**Source material:**

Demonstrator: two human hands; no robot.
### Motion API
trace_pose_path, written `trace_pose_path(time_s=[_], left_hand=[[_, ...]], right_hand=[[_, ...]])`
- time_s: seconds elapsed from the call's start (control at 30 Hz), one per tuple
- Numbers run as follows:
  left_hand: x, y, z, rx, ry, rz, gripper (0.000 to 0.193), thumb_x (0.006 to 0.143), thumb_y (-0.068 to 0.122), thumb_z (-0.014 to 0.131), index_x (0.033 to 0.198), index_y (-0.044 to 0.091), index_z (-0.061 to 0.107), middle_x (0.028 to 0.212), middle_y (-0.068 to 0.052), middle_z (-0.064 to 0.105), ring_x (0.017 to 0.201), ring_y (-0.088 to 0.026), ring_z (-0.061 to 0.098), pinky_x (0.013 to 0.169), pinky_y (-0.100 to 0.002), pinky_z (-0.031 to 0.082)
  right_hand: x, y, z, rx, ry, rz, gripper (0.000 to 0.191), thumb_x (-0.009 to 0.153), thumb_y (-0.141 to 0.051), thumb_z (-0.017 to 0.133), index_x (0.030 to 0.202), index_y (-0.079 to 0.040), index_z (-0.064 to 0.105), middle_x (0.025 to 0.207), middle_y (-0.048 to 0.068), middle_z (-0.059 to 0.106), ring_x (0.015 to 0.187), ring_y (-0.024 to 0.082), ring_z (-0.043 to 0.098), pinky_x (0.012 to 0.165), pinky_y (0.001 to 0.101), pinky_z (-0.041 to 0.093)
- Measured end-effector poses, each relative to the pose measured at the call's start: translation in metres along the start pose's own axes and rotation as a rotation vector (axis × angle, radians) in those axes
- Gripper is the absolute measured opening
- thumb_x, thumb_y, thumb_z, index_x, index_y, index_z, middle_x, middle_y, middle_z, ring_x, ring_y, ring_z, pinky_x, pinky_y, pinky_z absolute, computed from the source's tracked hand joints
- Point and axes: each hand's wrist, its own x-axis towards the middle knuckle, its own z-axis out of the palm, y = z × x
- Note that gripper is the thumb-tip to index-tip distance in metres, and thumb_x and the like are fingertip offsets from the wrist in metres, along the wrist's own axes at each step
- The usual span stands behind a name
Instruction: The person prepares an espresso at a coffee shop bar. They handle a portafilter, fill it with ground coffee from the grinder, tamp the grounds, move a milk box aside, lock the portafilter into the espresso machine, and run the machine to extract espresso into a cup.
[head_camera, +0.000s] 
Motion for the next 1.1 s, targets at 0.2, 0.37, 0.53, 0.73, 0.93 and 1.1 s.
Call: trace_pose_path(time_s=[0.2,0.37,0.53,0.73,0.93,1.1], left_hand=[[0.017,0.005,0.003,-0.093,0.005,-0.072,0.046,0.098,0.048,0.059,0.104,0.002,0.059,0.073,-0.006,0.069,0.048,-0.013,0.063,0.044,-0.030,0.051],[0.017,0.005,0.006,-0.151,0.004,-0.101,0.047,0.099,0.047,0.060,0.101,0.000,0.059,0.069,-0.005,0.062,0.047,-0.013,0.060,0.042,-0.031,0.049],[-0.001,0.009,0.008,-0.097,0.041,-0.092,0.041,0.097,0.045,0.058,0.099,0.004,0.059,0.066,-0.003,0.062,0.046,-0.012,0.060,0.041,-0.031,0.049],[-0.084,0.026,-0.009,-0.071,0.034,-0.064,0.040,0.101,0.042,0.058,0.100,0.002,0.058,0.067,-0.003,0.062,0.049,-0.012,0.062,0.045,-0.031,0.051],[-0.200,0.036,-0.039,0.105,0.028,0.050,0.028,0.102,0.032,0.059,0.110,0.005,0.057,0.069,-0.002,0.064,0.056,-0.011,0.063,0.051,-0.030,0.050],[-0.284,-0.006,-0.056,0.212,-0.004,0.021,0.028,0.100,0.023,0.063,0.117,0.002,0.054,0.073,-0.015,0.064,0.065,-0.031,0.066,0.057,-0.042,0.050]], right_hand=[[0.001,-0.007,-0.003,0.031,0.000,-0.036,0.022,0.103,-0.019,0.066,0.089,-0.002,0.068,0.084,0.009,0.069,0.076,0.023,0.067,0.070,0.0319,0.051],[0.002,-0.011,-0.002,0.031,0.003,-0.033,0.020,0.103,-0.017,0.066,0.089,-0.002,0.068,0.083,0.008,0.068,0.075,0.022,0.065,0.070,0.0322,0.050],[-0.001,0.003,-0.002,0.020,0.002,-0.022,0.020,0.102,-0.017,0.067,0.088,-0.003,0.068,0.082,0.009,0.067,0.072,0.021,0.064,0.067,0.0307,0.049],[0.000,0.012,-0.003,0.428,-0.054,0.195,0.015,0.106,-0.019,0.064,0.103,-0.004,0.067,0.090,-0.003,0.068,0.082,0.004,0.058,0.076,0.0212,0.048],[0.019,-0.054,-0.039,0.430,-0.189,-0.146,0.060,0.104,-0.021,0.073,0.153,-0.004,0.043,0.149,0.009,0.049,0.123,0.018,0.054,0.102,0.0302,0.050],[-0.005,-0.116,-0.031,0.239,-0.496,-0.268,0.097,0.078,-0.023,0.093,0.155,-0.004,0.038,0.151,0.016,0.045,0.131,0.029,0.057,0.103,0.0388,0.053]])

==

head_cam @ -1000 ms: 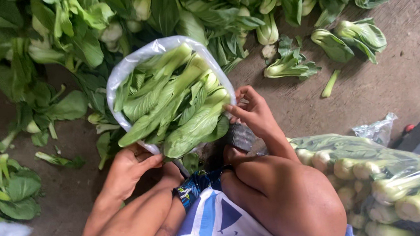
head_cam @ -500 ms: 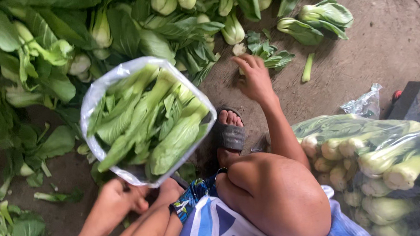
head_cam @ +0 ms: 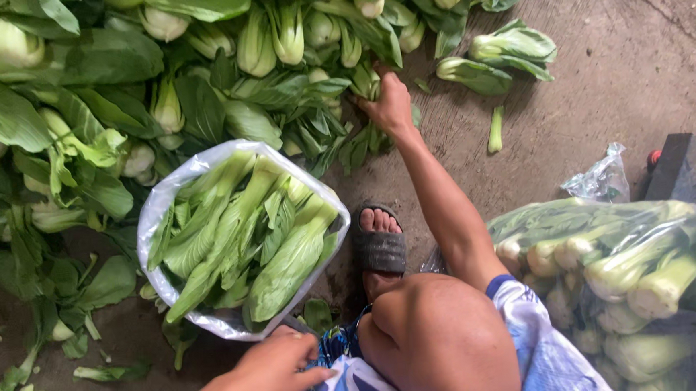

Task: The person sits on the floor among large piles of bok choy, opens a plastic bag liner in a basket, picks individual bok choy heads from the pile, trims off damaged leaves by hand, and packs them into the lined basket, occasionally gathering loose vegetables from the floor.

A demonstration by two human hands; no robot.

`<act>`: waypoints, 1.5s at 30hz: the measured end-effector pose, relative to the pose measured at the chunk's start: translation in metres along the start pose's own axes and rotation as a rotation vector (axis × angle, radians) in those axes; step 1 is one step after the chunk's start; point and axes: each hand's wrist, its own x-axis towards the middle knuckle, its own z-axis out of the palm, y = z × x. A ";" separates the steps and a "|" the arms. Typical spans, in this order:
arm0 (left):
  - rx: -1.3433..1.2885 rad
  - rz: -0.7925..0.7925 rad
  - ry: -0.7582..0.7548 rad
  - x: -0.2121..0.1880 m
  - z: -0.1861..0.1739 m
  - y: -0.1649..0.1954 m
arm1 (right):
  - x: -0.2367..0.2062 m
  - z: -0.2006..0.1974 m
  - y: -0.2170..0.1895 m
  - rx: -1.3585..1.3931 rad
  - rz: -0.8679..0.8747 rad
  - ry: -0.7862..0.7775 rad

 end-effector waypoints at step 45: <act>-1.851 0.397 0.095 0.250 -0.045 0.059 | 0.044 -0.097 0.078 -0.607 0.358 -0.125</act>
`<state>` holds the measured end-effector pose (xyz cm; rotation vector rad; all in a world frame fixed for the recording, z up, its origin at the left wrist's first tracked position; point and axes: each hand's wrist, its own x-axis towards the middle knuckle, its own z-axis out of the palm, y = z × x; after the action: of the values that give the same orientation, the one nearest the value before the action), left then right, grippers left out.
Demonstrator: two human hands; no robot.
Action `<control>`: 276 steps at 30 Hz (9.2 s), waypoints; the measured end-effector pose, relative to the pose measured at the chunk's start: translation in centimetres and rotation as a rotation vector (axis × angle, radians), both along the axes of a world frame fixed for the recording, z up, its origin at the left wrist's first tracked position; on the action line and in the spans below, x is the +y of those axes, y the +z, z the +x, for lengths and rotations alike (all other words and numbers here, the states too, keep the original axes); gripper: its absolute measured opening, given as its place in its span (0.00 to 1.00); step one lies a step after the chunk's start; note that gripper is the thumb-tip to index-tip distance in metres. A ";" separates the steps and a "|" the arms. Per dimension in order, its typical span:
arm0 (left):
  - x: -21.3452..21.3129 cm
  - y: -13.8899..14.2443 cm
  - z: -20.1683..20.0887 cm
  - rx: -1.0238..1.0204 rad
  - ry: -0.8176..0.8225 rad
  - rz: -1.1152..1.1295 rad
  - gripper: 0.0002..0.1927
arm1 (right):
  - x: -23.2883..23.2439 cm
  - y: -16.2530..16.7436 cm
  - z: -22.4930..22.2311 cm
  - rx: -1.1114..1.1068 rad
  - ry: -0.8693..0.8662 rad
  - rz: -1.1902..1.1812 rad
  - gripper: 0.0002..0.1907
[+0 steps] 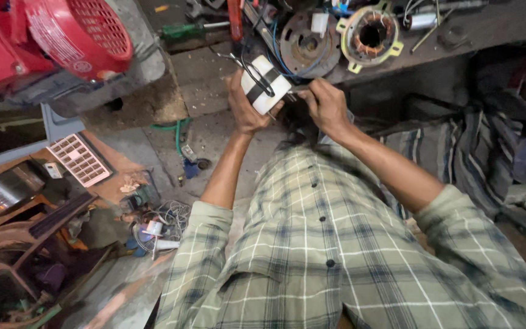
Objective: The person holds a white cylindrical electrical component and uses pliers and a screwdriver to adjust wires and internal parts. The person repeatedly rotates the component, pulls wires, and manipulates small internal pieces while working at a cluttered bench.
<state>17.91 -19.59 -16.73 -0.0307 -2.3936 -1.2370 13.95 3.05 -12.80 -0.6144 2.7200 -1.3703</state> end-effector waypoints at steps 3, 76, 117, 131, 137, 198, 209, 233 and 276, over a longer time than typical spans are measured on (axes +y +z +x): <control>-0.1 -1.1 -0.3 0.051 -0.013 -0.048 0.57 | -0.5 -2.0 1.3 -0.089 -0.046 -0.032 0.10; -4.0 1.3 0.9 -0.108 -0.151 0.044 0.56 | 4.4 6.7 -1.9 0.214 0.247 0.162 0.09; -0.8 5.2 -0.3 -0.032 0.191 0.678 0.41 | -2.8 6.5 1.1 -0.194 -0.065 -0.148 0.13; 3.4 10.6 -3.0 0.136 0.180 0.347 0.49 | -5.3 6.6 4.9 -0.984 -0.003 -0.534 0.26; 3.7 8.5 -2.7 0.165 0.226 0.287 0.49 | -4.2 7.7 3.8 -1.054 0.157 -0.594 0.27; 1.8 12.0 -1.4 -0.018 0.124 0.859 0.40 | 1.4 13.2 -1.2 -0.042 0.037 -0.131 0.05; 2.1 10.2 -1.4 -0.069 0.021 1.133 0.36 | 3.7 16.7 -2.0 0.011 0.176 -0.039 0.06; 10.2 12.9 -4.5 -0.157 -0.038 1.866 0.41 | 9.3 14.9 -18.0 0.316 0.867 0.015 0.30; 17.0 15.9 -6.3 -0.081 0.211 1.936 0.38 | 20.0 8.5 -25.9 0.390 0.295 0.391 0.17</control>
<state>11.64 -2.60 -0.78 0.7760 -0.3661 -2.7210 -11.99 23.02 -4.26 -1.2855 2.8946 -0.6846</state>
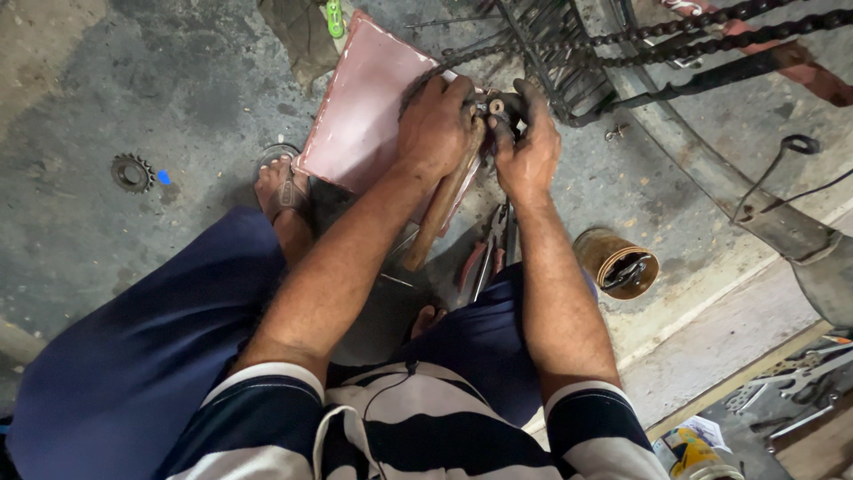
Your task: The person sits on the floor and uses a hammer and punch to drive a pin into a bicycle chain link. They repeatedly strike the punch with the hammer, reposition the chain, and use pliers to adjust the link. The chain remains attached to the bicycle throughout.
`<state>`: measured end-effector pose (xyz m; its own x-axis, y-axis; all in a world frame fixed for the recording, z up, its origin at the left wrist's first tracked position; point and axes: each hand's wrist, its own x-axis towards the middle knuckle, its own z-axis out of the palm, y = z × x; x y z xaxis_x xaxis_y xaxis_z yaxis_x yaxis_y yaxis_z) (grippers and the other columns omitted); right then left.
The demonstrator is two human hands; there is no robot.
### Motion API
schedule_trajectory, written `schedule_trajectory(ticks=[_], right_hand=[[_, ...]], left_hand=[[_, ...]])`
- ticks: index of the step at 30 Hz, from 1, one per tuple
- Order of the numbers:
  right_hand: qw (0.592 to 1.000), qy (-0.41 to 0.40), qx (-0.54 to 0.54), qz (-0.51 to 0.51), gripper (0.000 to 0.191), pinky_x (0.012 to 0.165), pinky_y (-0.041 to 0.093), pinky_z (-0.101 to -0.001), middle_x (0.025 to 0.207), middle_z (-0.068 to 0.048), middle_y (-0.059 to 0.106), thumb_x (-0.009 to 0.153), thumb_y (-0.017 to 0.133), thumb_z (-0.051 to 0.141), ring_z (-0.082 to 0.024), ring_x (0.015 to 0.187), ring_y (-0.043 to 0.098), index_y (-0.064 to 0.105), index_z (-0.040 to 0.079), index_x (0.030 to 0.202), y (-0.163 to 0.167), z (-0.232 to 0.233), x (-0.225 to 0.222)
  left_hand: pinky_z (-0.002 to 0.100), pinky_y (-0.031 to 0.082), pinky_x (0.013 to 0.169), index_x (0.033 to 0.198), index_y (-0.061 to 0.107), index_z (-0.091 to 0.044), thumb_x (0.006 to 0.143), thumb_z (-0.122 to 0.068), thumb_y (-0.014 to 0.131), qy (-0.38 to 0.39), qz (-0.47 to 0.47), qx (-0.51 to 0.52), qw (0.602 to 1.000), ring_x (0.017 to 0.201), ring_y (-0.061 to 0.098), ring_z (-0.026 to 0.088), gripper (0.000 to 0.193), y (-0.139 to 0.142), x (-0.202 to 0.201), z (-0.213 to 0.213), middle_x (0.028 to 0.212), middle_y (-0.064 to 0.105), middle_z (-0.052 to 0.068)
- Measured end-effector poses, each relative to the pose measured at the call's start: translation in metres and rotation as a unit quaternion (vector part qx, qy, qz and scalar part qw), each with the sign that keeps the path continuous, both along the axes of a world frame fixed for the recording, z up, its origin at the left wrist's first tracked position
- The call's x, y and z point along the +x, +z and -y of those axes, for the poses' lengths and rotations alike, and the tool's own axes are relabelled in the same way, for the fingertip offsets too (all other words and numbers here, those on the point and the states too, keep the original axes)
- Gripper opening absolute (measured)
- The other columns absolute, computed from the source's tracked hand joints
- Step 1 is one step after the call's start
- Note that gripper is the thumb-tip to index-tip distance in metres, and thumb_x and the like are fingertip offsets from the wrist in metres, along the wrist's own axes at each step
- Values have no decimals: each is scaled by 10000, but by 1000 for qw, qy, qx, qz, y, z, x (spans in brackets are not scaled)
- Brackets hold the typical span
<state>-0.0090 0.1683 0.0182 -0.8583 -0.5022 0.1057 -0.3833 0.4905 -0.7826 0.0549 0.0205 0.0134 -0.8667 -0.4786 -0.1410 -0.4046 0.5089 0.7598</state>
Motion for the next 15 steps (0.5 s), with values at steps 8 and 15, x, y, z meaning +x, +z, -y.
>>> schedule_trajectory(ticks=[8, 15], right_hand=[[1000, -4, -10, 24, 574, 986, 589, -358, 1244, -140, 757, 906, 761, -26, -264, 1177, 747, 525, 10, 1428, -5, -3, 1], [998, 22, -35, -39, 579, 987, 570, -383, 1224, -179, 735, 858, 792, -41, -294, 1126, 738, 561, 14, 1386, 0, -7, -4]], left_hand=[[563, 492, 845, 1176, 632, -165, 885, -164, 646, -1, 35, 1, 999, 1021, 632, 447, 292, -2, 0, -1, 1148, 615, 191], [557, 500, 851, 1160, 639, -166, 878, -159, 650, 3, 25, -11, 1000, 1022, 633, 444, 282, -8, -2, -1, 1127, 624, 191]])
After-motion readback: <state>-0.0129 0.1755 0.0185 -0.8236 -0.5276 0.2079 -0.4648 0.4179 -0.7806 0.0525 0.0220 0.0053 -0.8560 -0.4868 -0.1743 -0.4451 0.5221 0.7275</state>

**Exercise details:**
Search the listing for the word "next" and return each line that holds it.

**Response:**
Motion for the next 1.1 s, targets at 0.2, 0.37, 0.53, 0.73, 0.93 and 1.1 s.
Motion for the next 15 steps (0.5 s), with values at steps 8 and 15, x, y, z meaning +x, +z, -y.

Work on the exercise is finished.